Well, let’s get one thing out of the way first: The Good Dinosaur isn’t bad. Apparently “production problems” is not a death sentence in the world of Pixar, as 2012’s Brave reportedly went through the same, and that was a good movie. That said, The Good Dinosaur is far from Pixar’s usual standard of excellence, and far behind Brave, come to think of it; I’d rank it ahead of Cars 2 and Monsters University, but below every other Pixar film. You can probably gather from the blandly-appealing title that this is aiming only to be a blandly-appealing movie; not much is memorable here, apart from the beautifully-animated landscapes, sky, water.

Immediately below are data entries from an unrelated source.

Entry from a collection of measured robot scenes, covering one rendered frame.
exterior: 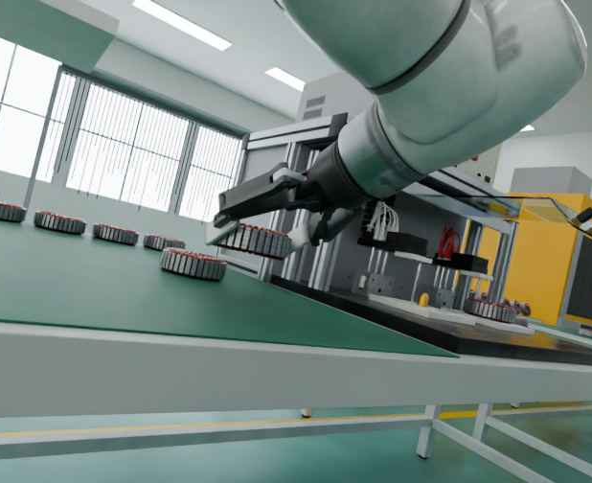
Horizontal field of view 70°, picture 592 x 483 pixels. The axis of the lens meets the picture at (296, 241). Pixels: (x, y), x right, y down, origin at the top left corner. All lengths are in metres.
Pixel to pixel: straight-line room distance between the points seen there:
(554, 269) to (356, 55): 4.32
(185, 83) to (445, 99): 7.25
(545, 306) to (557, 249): 0.54
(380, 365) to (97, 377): 0.26
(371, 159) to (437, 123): 0.07
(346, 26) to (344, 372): 0.28
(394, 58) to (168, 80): 7.17
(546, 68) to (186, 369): 0.34
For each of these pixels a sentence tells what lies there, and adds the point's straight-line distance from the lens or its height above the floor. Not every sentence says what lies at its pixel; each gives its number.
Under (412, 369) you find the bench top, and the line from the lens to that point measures 0.48.
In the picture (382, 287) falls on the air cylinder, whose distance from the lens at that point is 0.97.
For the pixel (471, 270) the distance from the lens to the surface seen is 1.09.
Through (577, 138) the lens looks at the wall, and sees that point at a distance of 7.04.
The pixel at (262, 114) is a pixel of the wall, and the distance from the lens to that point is 8.08.
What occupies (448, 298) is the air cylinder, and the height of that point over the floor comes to 0.80.
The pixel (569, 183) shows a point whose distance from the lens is 5.02.
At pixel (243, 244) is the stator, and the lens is 0.54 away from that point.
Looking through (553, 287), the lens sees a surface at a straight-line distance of 4.57.
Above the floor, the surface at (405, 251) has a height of 0.88.
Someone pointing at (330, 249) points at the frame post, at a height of 0.85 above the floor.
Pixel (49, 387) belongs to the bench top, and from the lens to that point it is 0.31.
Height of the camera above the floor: 0.83
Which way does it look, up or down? 1 degrees up
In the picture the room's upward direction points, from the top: 13 degrees clockwise

Our main character is Arlo (voiced by Raymond Ochoa for the majority of the film), the youngest of three dinosaur children, who has the disadvantage of being wimpy and a scaredy-cat. His older brother is Buck (Marcus Scribner), whose key character trait is the like of hitting things with sticks. And he also has an older sister, Libby (Maleah Nipay-Padilla), who doesn’t get as much to do as her male siblings. Similarly, Poppa (Jeffrey Wright) is much more of a presence in the film than Momma (Frances McDormand).

This is a pretty generic tale of Arlo getting separated from his family, and then fighting to safely make his way home, learning to stand up for himself in the process; the animated version of a coming-of-age story, basically. But, there are some odd choices that make The Good Dinosaur stand out. For one, the film utilizes many Western tropes (setting, drawl, characterization) for no immediately apparent reason. Two, Arlo has what is effectively a dog, Spot (Jack Bright), who is actually a human; that is, the human is playing the dog role to the dinosaur’s human role.

There are lots of pratfalls to keep younger members of the audience entertained, and as an adult with no children in tow, I found a decent amount to enjoy in the film. Oddly, though, most of the things I laughed at were asides—throw-away jokes, punch-up, etc. The plot, most of the dialogue, the voice acting, etc. veers toward bad; it’s the passing, inconsequential things that you will enjoy. To my irritation (and given the Western theme), this is a film full of “ain’t”s and dropped G’s and stuff like that. (Example, in the form of one of the movie’s best lines of dialogue: “If you ain’t scared of a croc bitin’ you on the face, you ain’t alive.”) And, much as I enjoyed the visualization of the world these dinosaurs live in, the sense of place is confusing—one minute it looks like it’s set in Monument Valley, Arizona, the next minute it looks like it’s in Canada. I mean, it is about a dinosaur that winds up far from home and has to travel back, but any sense of logic or place is lost, if it was ever there to begin with.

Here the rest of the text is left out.